START STUDY MATERIAL

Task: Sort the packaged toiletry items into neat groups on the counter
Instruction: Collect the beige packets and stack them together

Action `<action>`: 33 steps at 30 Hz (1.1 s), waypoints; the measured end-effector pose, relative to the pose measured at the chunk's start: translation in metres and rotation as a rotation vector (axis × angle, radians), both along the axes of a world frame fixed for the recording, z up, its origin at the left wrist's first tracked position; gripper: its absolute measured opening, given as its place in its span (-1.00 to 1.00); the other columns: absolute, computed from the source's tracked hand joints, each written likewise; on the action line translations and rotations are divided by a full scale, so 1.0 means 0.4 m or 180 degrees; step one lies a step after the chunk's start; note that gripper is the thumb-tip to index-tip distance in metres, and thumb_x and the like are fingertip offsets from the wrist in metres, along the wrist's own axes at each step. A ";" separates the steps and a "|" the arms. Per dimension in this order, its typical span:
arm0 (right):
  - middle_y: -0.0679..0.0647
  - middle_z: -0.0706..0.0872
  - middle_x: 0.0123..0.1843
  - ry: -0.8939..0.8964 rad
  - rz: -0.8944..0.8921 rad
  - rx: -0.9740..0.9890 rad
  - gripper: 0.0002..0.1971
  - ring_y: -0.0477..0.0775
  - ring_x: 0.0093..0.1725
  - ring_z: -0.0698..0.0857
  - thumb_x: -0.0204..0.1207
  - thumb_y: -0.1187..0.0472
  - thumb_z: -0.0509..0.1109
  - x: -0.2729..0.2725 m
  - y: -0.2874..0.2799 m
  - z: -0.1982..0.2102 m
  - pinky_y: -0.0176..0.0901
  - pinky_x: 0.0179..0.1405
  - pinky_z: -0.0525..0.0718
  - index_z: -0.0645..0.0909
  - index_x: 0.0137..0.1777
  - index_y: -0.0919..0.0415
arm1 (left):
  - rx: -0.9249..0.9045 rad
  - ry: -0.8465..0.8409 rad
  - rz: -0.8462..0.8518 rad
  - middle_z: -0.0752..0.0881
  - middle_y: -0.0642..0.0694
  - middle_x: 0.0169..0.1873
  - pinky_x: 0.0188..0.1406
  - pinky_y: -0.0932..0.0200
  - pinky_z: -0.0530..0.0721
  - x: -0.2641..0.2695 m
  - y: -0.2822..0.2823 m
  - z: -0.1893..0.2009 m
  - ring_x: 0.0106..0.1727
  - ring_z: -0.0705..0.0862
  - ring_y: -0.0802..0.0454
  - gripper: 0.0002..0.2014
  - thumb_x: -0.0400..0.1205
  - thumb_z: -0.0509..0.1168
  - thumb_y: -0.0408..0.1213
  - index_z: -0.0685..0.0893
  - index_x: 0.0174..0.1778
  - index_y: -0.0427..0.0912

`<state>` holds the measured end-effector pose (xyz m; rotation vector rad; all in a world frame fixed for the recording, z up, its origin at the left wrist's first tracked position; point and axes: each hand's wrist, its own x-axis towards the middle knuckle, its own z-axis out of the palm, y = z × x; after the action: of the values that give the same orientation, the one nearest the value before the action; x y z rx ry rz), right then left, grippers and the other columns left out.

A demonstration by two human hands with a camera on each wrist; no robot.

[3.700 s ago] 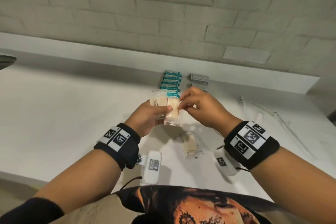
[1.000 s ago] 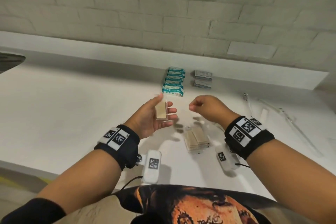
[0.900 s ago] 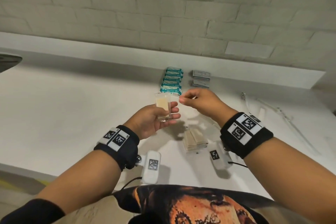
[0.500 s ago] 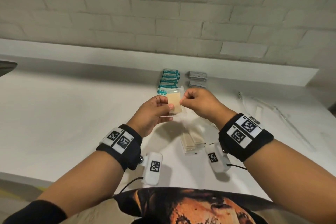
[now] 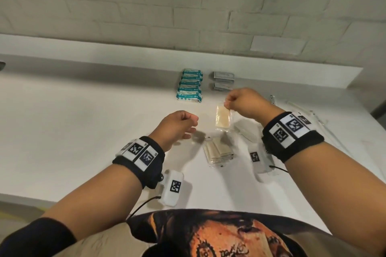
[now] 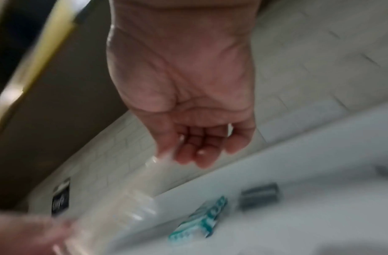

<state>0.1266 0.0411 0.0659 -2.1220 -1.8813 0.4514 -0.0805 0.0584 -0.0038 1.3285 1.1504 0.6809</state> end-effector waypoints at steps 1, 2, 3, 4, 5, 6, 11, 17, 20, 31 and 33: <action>0.04 0.69 -0.04 0.0057 0.0105 -0.0295 -0.88 0.04 -0.04 0.61 0.60 0.18 0.35 0.005 -0.005 -0.009 -0.14 -0.03 0.52 0.69 -0.01 0.19 | -0.0104 0.0210 -0.0020 0.76 -0.10 -0.06 0.07 -0.04 0.69 -0.002 0.002 -0.012 -0.04 0.74 -0.09 -0.92 0.61 0.30 -0.20 0.68 -0.07 -0.07; 0.04 0.70 -0.01 -0.0015 0.0191 -0.0574 -0.85 0.03 -0.03 0.60 0.61 0.18 0.34 0.002 -0.010 -0.025 -0.15 -0.02 0.52 0.69 0.05 0.21 | -0.0242 0.0380 -0.0082 0.77 -0.11 -0.08 0.07 -0.05 0.68 -0.002 0.001 -0.024 -0.08 0.73 -0.11 -0.91 0.61 0.30 -0.19 0.68 -0.07 -0.08; 0.04 0.70 0.02 -0.0136 0.0290 -0.0776 -0.83 0.02 -0.01 0.60 0.62 0.18 0.34 -0.002 -0.014 -0.044 -0.15 -0.01 0.52 0.69 0.09 0.23 | -0.0387 0.0518 -0.0182 0.76 -0.13 -0.11 0.02 -0.03 0.69 0.001 -0.002 -0.032 -0.13 0.73 -0.13 -0.90 0.62 0.29 -0.19 0.66 -0.07 -0.12; 0.04 0.71 0.05 -0.0193 0.0304 -0.0885 -0.81 0.03 0.01 0.60 0.62 0.17 0.34 -0.012 -0.019 -0.067 -0.17 -0.02 0.51 0.69 0.11 0.23 | -0.0543 0.0639 -0.0301 0.76 -0.16 -0.13 -0.06 0.00 0.69 0.007 -0.007 -0.043 -0.17 0.72 -0.13 -0.87 0.64 0.28 -0.18 0.65 -0.08 -0.17; 0.05 0.72 0.08 -0.0195 0.0282 -0.0906 -0.80 0.05 0.04 0.62 0.61 0.15 0.36 -0.018 -0.020 -0.092 -0.18 -0.03 0.49 0.69 0.12 0.22 | -0.0690 0.0736 -0.0422 0.76 -0.19 -0.18 -0.13 0.04 0.70 0.016 -0.013 -0.049 -0.22 0.73 -0.12 -0.84 0.66 0.27 -0.18 0.63 -0.09 -0.21; 0.05 0.72 0.09 -0.0169 0.0196 -0.0924 -0.78 0.08 0.07 0.64 0.59 0.11 0.38 -0.022 -0.021 -0.114 -0.19 -0.03 0.50 0.69 0.12 0.21 | -0.0832 0.0792 -0.0532 0.75 -0.20 -0.23 -0.20 0.06 0.71 0.026 -0.021 -0.051 -0.27 0.73 -0.10 -0.81 0.68 0.25 -0.19 0.62 -0.12 -0.24; 0.06 0.53 -0.58 0.0589 -0.0718 -0.1503 -0.55 0.06 -0.59 0.52 0.58 -0.09 0.35 -0.014 -0.037 -0.156 -0.27 -0.50 0.45 0.50 -0.40 0.24 | -0.1211 0.0761 -0.0614 0.70 -0.22 -0.38 -0.38 0.16 0.73 0.070 -0.025 -0.055 -0.45 0.72 -0.03 -0.79 0.67 0.29 -0.25 0.66 -0.21 -0.29; 0.17 0.55 -0.46 0.1076 -0.0975 -0.1661 -0.69 0.09 -0.54 0.52 0.53 0.15 0.47 -0.081 -0.060 -0.159 -0.22 -0.51 0.53 0.51 -0.35 0.30 | -0.1331 0.0647 -0.0501 0.73 -0.31 -0.33 -0.58 0.27 0.69 0.091 -0.019 -0.053 -0.45 0.70 -0.09 -0.78 0.59 0.37 -0.31 0.67 0.01 -0.42; 0.16 0.54 -0.43 0.1229 -0.1091 -0.1637 -0.70 0.07 -0.51 0.52 0.52 0.19 0.48 -0.095 -0.060 -0.160 -0.22 -0.52 0.51 0.49 -0.34 0.28 | -0.1303 0.0576 -0.0431 0.71 -0.30 -0.35 -0.47 0.22 0.73 0.091 -0.023 -0.055 -0.42 0.68 -0.11 -0.84 0.62 0.33 -0.37 0.64 0.00 -0.42; 0.08 0.51 -0.36 0.1799 -0.1431 -0.1784 -0.75 0.00 -0.44 0.44 0.55 0.29 0.44 -0.104 -0.069 -0.164 -0.21 -0.49 0.39 0.45 -0.28 0.21 | -0.1291 0.0411 -0.0312 0.69 -0.26 -0.35 -0.45 0.25 0.75 0.100 -0.037 -0.059 -0.42 0.70 -0.06 -0.90 0.66 0.24 -0.50 0.59 -0.17 -0.33; 0.07 0.57 -0.37 0.2110 -0.1464 -0.1760 -0.77 -0.02 -0.46 0.51 0.53 0.35 0.45 -0.094 -0.076 -0.156 -0.31 -0.63 0.43 0.48 -0.28 0.22 | -0.1293 0.0378 -0.0299 0.70 -0.26 -0.35 -0.43 0.25 0.75 0.099 -0.035 -0.064 -0.50 0.71 0.01 -0.92 0.65 0.25 -0.50 0.59 -0.16 -0.33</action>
<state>0.0890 0.0106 0.0034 -2.2102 -0.9317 1.4621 -0.0408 0.0446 -0.0294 1.0772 1.2361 0.2811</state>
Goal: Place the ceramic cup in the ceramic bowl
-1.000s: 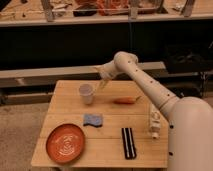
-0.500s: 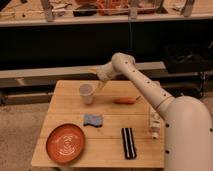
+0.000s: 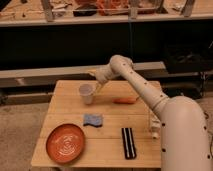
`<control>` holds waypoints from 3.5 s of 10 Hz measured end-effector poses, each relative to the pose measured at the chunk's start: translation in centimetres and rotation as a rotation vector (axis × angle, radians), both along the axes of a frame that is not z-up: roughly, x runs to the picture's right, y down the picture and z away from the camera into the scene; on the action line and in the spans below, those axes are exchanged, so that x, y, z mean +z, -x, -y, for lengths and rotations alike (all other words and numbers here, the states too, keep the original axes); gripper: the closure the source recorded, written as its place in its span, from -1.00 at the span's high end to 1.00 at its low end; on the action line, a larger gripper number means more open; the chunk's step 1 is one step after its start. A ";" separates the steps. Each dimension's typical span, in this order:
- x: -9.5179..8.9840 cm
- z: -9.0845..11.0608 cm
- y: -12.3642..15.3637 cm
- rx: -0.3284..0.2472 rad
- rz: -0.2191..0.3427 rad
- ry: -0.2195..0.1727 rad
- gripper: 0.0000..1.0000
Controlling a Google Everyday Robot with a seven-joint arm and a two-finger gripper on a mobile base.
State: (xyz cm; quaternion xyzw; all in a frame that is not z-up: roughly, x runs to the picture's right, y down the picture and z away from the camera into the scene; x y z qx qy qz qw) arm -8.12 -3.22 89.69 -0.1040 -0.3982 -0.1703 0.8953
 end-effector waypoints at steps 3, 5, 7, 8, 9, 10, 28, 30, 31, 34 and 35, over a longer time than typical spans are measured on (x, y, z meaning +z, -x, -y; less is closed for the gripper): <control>0.3 -0.5 0.0 -0.001 0.006 0.016 0.60; 0.5 -0.8 0.4 -0.003 0.011 0.031 0.60; 0.8 -1.2 0.6 -0.008 0.014 0.046 0.60; 0.9 -1.4 0.6 -0.012 0.015 0.056 0.60; 1.1 -1.7 0.6 -0.020 0.015 0.067 0.60; 1.3 -1.8 0.7 -0.028 0.017 0.072 0.60; 2.3 -5.7 2.6 -0.242 0.089 0.120 0.09; 2.2 -5.7 2.7 -0.262 0.097 0.116 -0.25; 1.9 -5.7 2.9 -0.283 0.109 0.107 -0.51; 1.1 -5.5 2.6 -0.315 0.129 0.084 -0.98; 1.0 -5.6 2.4 -0.323 0.133 0.081 -0.99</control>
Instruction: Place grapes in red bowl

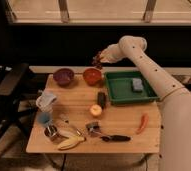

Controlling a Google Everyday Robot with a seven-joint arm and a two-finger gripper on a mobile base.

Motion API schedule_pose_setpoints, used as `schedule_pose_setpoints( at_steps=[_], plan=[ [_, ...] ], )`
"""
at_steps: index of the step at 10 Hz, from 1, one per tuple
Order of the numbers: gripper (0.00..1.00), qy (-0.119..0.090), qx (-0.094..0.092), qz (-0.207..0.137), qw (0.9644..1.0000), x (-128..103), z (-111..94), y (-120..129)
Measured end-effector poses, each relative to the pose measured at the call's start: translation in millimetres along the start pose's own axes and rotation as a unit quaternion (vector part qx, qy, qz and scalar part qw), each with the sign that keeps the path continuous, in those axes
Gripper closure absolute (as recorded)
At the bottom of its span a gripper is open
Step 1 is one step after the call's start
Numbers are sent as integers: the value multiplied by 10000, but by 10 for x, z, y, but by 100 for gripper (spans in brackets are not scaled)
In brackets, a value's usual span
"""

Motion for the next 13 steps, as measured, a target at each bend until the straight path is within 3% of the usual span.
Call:
schedule_pose_setpoints(
  at_steps=[3,6,10,13],
  plan=[
    [95,-182,-188,-47,9996,-52,349,43],
    [63,-201,-336,162,9991,12,527,170],
    [27,-375,-345,529,9973,51,571,212],
    [24,-391,-343,545,9972,49,568,211]
  ],
)
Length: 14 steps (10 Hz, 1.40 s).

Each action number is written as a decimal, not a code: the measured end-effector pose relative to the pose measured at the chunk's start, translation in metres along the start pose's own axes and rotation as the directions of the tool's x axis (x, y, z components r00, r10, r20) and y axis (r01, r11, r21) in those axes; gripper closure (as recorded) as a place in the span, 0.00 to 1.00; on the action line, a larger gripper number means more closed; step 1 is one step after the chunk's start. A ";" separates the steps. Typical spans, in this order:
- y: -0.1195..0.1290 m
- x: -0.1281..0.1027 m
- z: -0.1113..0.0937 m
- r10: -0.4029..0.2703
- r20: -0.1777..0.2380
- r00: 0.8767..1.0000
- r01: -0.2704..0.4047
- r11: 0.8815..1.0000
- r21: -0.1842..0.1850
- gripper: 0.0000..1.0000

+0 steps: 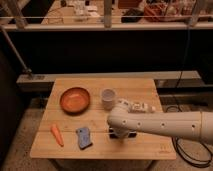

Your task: Push the eraser across the table

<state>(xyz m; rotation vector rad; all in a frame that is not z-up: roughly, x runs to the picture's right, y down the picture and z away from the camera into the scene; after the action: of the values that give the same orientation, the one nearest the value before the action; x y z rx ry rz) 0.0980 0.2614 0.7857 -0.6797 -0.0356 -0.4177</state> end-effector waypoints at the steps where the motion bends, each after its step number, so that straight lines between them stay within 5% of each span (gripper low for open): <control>1: -0.005 -0.001 0.000 -0.004 -0.001 1.000 0.004 1.000 0.001 0.98; 14: -0.036 0.038 0.009 -0.034 -0.015 0.999 0.034 0.999 0.030 0.98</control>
<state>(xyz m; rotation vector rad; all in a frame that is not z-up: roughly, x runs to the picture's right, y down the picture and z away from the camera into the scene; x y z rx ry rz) 0.1203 0.2282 0.8212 -0.6472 -0.0399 -0.4540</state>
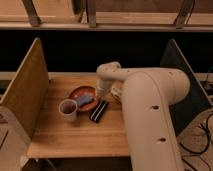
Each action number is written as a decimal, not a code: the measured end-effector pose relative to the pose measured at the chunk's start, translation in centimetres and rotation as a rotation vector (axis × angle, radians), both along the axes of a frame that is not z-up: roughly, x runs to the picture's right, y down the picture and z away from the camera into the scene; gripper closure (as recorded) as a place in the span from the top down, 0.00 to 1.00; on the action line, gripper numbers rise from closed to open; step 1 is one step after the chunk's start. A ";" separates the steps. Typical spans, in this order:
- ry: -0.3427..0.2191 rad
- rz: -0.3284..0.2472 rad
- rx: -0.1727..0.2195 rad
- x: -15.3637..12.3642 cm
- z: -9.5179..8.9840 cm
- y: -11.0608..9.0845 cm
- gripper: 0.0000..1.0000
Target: Drag the ceramic bowl in a circle
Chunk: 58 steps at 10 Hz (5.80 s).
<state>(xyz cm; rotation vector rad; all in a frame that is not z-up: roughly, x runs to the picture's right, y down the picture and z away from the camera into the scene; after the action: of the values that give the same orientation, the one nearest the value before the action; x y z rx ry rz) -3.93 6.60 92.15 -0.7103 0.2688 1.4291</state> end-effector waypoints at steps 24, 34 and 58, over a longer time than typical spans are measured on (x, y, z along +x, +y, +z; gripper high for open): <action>0.273 -0.172 0.035 7.1 0.8 -3.1 0.00; 0.084 -0.234 0.021 -0.2 3.5 -3.4 0.00; 0.087 -0.208 -0.035 1.0 3.2 -4.6 0.06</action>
<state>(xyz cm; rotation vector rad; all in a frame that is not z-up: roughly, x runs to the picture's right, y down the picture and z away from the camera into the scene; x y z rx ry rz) -2.91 1.99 95.37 -0.6304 0.4244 1.2610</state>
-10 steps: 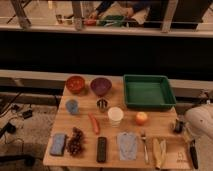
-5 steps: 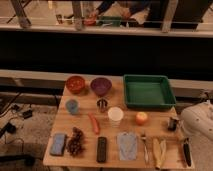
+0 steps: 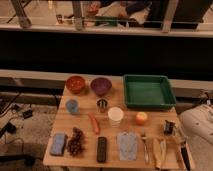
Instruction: Wipe table surface with brush
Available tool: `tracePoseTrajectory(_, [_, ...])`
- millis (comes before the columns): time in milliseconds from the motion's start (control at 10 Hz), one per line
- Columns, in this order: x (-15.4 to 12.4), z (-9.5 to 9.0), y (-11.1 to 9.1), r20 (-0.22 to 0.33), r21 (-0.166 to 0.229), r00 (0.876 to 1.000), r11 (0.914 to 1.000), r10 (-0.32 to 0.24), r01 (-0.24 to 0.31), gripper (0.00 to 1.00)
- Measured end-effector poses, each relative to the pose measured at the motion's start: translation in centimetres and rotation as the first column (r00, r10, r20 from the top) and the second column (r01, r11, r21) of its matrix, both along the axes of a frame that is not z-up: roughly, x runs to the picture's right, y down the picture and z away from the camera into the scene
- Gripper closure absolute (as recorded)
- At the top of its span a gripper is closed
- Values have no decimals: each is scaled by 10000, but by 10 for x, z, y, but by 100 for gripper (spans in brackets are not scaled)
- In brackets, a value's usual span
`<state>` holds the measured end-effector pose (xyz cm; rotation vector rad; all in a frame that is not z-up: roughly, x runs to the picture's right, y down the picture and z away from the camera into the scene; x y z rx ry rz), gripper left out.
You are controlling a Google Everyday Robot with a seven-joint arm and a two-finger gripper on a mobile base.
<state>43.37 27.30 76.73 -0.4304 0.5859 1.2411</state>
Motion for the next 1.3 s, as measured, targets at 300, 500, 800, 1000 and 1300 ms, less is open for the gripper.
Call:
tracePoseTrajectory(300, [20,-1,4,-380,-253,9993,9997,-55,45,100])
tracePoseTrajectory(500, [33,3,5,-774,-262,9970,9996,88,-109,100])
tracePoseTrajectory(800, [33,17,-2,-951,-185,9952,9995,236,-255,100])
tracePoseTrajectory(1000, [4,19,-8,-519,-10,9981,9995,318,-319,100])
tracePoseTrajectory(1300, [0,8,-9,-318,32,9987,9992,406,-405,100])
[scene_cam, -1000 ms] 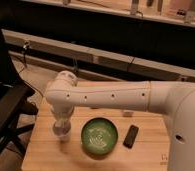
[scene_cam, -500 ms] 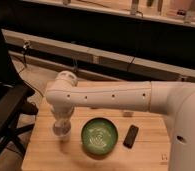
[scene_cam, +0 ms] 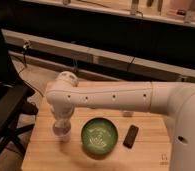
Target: Place the white sponge in the ceramic cup
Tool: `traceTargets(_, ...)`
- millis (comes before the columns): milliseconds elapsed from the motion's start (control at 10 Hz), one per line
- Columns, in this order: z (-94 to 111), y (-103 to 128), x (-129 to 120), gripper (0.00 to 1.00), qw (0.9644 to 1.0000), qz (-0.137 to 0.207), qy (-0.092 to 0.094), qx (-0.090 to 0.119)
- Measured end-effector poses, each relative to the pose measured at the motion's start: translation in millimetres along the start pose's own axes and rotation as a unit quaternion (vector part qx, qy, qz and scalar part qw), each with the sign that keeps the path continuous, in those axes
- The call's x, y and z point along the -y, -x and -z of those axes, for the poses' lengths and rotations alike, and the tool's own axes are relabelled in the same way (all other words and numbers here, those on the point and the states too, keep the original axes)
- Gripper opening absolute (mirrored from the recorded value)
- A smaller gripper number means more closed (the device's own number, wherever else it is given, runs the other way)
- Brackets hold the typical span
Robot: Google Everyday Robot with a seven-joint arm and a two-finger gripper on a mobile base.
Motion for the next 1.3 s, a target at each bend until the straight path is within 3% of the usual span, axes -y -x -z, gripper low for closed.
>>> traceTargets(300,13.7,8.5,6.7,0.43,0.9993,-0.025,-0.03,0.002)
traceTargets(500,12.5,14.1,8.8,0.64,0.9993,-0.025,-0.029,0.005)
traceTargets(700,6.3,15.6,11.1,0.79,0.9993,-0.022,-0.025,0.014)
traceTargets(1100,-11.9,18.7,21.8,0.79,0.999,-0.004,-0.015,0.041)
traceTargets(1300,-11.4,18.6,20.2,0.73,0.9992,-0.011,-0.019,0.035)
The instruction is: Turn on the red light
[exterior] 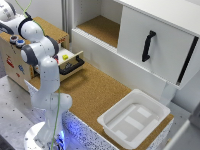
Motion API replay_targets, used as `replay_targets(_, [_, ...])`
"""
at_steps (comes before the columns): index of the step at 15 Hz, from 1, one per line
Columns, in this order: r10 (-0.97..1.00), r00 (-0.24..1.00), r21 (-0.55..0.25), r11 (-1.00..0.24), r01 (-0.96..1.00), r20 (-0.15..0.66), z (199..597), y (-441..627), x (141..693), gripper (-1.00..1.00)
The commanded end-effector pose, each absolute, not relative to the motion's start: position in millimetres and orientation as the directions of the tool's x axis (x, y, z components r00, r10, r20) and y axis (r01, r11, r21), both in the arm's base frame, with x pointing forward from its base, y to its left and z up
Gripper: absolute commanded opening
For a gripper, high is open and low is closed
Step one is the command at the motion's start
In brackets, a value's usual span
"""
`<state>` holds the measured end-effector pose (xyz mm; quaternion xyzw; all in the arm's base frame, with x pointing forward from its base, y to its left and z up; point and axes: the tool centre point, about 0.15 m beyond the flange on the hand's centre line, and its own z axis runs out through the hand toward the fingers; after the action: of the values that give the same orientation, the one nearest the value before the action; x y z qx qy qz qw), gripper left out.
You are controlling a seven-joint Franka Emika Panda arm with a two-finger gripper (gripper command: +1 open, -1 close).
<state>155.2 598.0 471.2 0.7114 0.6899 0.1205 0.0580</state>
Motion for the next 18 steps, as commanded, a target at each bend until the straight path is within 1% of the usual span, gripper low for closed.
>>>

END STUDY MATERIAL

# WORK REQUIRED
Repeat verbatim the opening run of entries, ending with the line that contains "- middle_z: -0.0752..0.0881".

# THE ANSWER
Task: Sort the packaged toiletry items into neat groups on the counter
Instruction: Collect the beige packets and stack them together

Action `<action>`: 33 steps at 30 Hz (1.1 s), waypoints; the measured end-effector pose, relative to the pose measured at the chunk's start: translation in metres and rotation as a rotation vector (axis × angle, radians), both along the axes of a world frame fixed for the recording, z up, its origin at the left wrist's first tracked position; gripper: its absolute measured opening, given as its place in its span (-1.00 to 1.00); the other columns: absolute, computed from the source's tracked hand joints, each written likewise; on the action line translations and rotations are divided by a full scale, so 1.0 means 0.4 m or 180 degrees; step one lies a step after the chunk's start; note that gripper is the thumb-tip to index-tip distance in metres, and thumb_x and the like are fingertip offsets from the wrist in metres, along the wrist's own axes at each step. A ";" separates the steps and a "|" the arms. Per dimension in this order, its typical span:
arm0 (right):
  - middle_y: -0.0679..0.0647
  - middle_z: -0.0706..0.0872
  - middle_x: 0.0123..0.1843
  - ry: -0.8939..0.8964 rad
  - rz: -0.8944..0.8921 rad
  - rx: -0.9740..0.9890 rad
  - gripper: 0.0002..0.1971
  - ring_y: -0.0477..0.0775
  - ring_x: 0.0093..0.1725
  - ring_z: -0.0698..0.0857
  - thumb_x: -0.0204..0.1207
  - thumb_y: -0.1187..0.0472
  - thumb_z: -0.0509..0.1109
  - x: -0.2729..0.2725 m
  - y: -0.2874..0.2799 m
  - z: -0.1982..0.2102 m
  - pinky_y: -0.0176..0.0901
  - pinky_x: 0.0179..0.1405
  - pinky_z: -0.0525..0.0718
  - index_z: -0.0645..0.0909
  - index_x: 0.0137..0.1777
  - index_y: -0.0919..0.0415
arm1 (left):
  - rx: -0.9249..0.9045 rad
  - ry: -0.8465..0.8409 rad
  - rz: -0.8462..0.8518 rad
  - middle_z: -0.0752..0.0881

An answer has been given, and the exercise is complete.